=== Exercise instructions ===
Leaving out the pictures, return each line of the entries from the first through the line with "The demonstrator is", and only those lines.

-------- Record excerpts

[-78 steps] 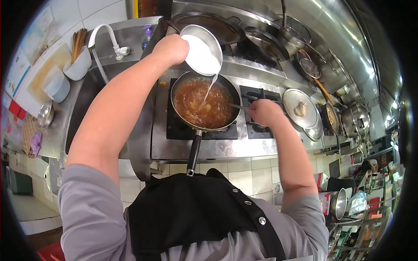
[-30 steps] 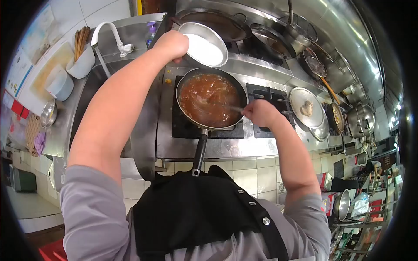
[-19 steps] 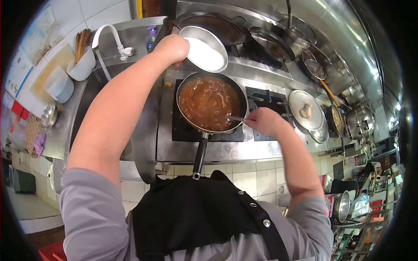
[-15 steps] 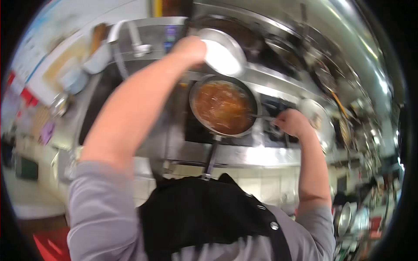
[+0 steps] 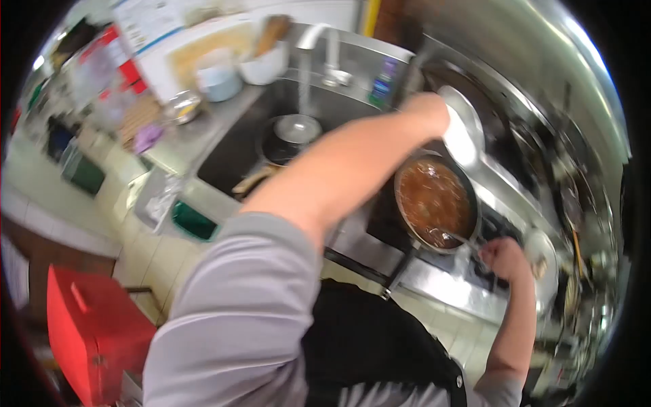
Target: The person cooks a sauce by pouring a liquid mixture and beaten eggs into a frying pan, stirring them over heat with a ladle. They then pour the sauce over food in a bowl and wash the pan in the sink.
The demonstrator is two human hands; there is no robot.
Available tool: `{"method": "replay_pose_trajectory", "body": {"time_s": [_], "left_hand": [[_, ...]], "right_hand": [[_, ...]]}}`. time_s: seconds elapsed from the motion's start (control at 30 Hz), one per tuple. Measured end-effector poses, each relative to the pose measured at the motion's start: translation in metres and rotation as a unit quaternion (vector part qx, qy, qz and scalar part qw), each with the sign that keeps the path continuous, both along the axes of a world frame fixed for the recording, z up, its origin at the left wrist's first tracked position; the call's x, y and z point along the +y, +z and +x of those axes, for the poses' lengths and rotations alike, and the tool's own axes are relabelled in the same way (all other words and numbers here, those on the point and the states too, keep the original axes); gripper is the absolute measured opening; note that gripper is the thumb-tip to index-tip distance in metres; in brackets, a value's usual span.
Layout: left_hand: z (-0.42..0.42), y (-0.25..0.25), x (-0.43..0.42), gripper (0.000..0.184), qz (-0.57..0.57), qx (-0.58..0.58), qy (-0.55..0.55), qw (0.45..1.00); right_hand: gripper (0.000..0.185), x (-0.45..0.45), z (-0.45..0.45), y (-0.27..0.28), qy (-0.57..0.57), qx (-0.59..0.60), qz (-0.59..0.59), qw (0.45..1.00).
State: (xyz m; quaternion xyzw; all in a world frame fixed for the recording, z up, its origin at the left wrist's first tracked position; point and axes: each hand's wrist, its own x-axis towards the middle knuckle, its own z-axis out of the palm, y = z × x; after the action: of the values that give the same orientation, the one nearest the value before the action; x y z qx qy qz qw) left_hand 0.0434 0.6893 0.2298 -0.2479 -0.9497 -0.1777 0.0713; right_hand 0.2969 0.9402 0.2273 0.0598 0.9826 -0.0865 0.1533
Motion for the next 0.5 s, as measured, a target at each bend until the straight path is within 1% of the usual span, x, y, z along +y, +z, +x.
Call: {"method": "replay_pose_trajectory", "body": {"time_s": [0.03, 0.07, 0.1, 0.13, 0.17, 0.2, 0.23, 0.27, 0.33, 0.37, 0.47, 0.5], "left_hand": [[0.010, 0.007, -0.007, 0.018, -0.025, 0.031, -0.016, 0.999], [0.005, 0.006, -0.006, 0.018, -0.143, 0.060, -0.056, 0.986], [0.000, 0.000, -0.001, 0.017, -0.033, 0.016, -0.032, 0.999], [0.007, 0.010, -0.003, 0.017, -0.045, 0.012, -0.053, 0.997], [0.003, 0.008, 0.000, 0.024, -0.056, 0.034, -0.061, 0.996], [0.012, 0.017, 0.000, 0.038, -0.023, -0.036, -0.071, 0.997], [0.016, 0.020, 0.005, 0.029, 0.022, -0.089, -0.018, 0.996], [0.015, 0.023, 0.006, 0.029, 0.032, -0.098, -0.013, 0.995], [0.015, 0.026, 0.006, 0.030, 0.049, -0.115, 0.008, 0.992], [0.014, 0.026, 0.006, 0.031, 0.035, -0.108, -0.005, 0.994], [0.012, 0.028, 0.008, 0.032, -0.016, -0.107, -0.015, 0.994], [0.014, 0.027, 0.009, 0.032, -0.006, -0.093, -0.008, 0.996]], "right_hand": [[0.025, 0.025, -0.002, -0.002, 0.001, -0.012, 0.060, 0.998], [0.031, 0.061, -0.006, -0.020, 0.086, 0.027, 0.116, 0.989], [0.033, 0.037, -0.007, -0.003, 0.006, 0.027, 0.107, 0.994], [0.030, 0.030, -0.014, -0.016, -0.057, 0.016, 0.129, 0.990], [0.031, 0.025, -0.019, -0.031, -0.072, 0.013, 0.109, 0.991], [0.031, 0.013, -0.017, -0.036, -0.063, 0.013, 0.085, 0.994], [0.030, 0.011, -0.012, -0.035, -0.021, -0.008, 0.028, 0.999], [0.027, 0.007, -0.009, -0.022, -0.009, -0.040, 0.040, 0.998], [0.027, 0.020, 0.002, 0.009, -0.022, -0.063, 0.058, 0.996], [0.030, 0.039, -0.003, 0.004, -0.052, -0.077, 0.054, 0.994], [0.032, 0.021, -0.021, -0.032, -0.097, 0.002, 0.100, 0.990], [0.034, 0.015, -0.021, -0.044, -0.071, 0.019, 0.051, 0.996]]}}
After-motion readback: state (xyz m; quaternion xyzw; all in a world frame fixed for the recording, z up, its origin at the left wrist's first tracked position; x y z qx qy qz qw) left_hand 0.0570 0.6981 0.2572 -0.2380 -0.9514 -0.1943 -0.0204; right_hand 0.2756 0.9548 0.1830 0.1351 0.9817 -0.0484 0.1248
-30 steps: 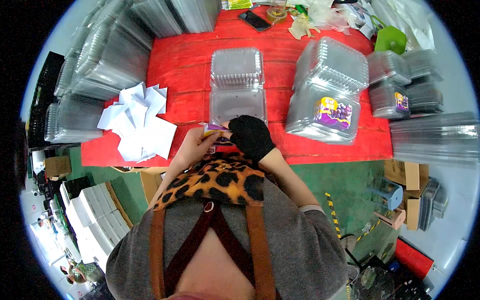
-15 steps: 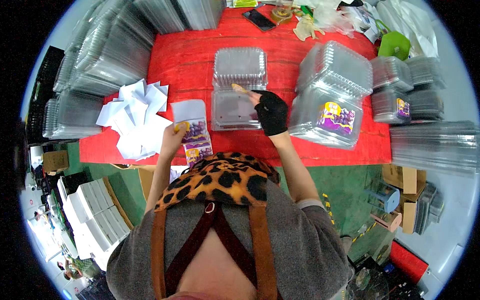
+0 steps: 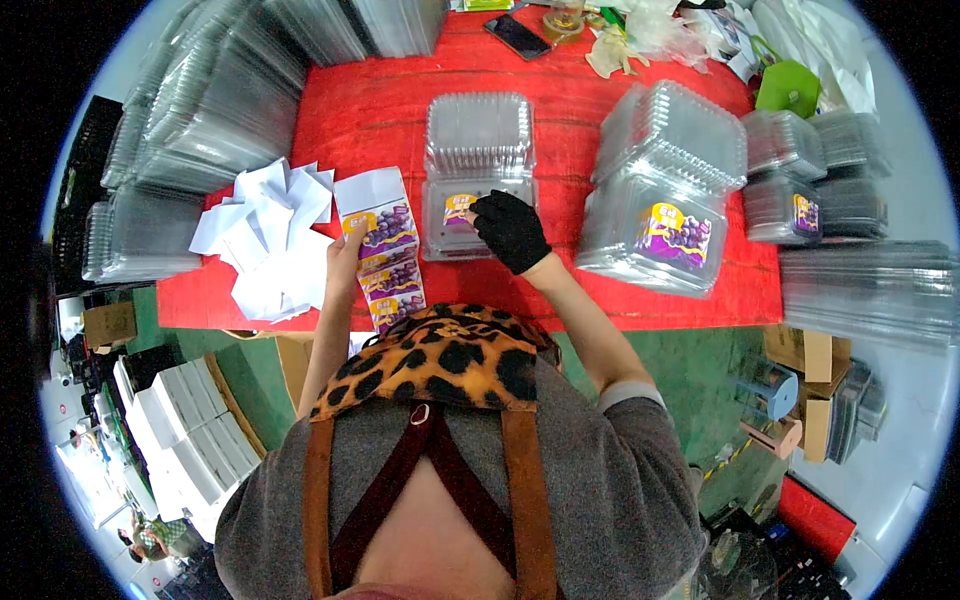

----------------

=== Your response ===
[-78 steps] 
[-30 steps] 
[-19 steps] 
[-15 steps] 
[+0 steps] 
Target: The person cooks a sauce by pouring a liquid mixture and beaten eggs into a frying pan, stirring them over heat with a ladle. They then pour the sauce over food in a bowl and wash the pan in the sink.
The demonstrator is two human hands; there is no robot.

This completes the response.